The bath should be deep enough to ensure the penis is submerged. Your baby should sit in the water for 5-10 minutes. Afterwards you may leave the penis to dry on its own or dab it with a towel. You should stop the bathing once the plastic ring has fallen off.
- The plastic ring usually comes off within ten days after the circumcision.
- Apply Vaseline or Sudocrem around the area as shown by the doctor. Once the plastic ring has fallen off, continue with the Vaseline or Sudocrem for another 3 days.
- When the ring is starting to fall off, and once it has fallen off, the penis will look red and swollen, and may have a yellow rim around the area where the ring was sitting. This is normal and will settle over the next few weeks.
- During regular nappy changes you can clean the bum and penis area with wipes or water.
- If any of the following should occur, please seek medical advice immediately:
- If the baby has drank plenty of fluids and still not passed urine six hours after discharge.
- The plastic ring has not fallen off within 10 days.
- The plastic ring has slipped onto the shaft of the penis.
- If baby develops a temperature or is unwell in any other way.
It can take six weeks or more for complete healing to take place. After the circumcision, the glans penis (the exposed part of the penis) may look pale, pink, purple or bluish, the colour differs from child to child. This is absolutely normal.

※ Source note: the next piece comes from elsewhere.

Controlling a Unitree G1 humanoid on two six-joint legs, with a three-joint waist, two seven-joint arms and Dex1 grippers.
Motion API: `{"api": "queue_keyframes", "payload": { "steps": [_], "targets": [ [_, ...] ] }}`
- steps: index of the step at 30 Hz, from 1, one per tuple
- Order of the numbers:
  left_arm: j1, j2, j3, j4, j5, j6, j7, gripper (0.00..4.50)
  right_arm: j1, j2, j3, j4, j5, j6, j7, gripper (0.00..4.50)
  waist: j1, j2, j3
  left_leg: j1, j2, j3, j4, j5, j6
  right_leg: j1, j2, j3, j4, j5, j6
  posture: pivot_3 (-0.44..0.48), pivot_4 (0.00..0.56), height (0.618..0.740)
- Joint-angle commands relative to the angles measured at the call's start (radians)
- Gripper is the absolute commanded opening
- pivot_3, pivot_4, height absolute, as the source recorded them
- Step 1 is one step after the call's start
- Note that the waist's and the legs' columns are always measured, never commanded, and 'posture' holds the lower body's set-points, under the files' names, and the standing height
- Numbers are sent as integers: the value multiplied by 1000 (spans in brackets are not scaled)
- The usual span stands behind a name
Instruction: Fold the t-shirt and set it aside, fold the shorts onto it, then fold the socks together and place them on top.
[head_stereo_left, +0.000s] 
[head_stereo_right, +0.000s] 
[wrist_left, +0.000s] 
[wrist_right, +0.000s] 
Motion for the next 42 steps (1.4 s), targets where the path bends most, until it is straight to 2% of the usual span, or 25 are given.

Our circumcision clinic operating theatres are modern and of a high standard. They are equipped with electro-hydraulic operating beds and overhead theatre lights. This ensures a safe operating environment.
We have strict infection control procedures that meet all Care Quality Commission standards. We use only sterile single use equipment and instruments for the circumcision. This means we do not reuse any surgical instruments.
After the circumcision we dispose of all used materials. This ensures that we comply with the highest level of infection control and reduce the risk of our patients acquiring any type of infection. Because of this we do not use certain circumcision methods that require the same equipment to be reused on other patients.
Our COVID-19 policies.
After booking the appointment you will be sent detailed information about the circumcision procedure and aftercare service. This will allow you to read through all the necessary details and prepare any questions you may want to ask the doctor. You will also be sent directions to the clinic. On the day of the appointment please bring the following:
- Due to COVID-19 restrictions we require the parent or guardian to wear a face mask.
- The consent form and health questionnaire must be completed, signed by BOTH PARENTS and brought on the day of the appointment. The doctor will contact the parents a day or two before the appointment to go through the procedure and consent over the phone. Where there are no extenuating circumstances and both parents have not consented, the doctor may cancel the procedure.
- Photographic ID for both parents (passport, driving license or other similar documentation) must be brought to the appointment.
- ID for the baby (Red Book with a record of the most recent weight, birth certificate or other similar documentation) must be brought to the appointment.
- Please bring a bottle (with teat) of water mixed with a couple of tea-spoons of sugar. Research has shown that sucking on something sweet helps reduce pain in new-born and older babies. Please also bring a bottle of milk in case your baby is hungry and needs a feed. Both of these items should be brought even if your baby is breastfed
- Please bring Paracetamol (also called Calpol), a tub of Vaseline or Sudocrem and also extra nappies and a change of clothing.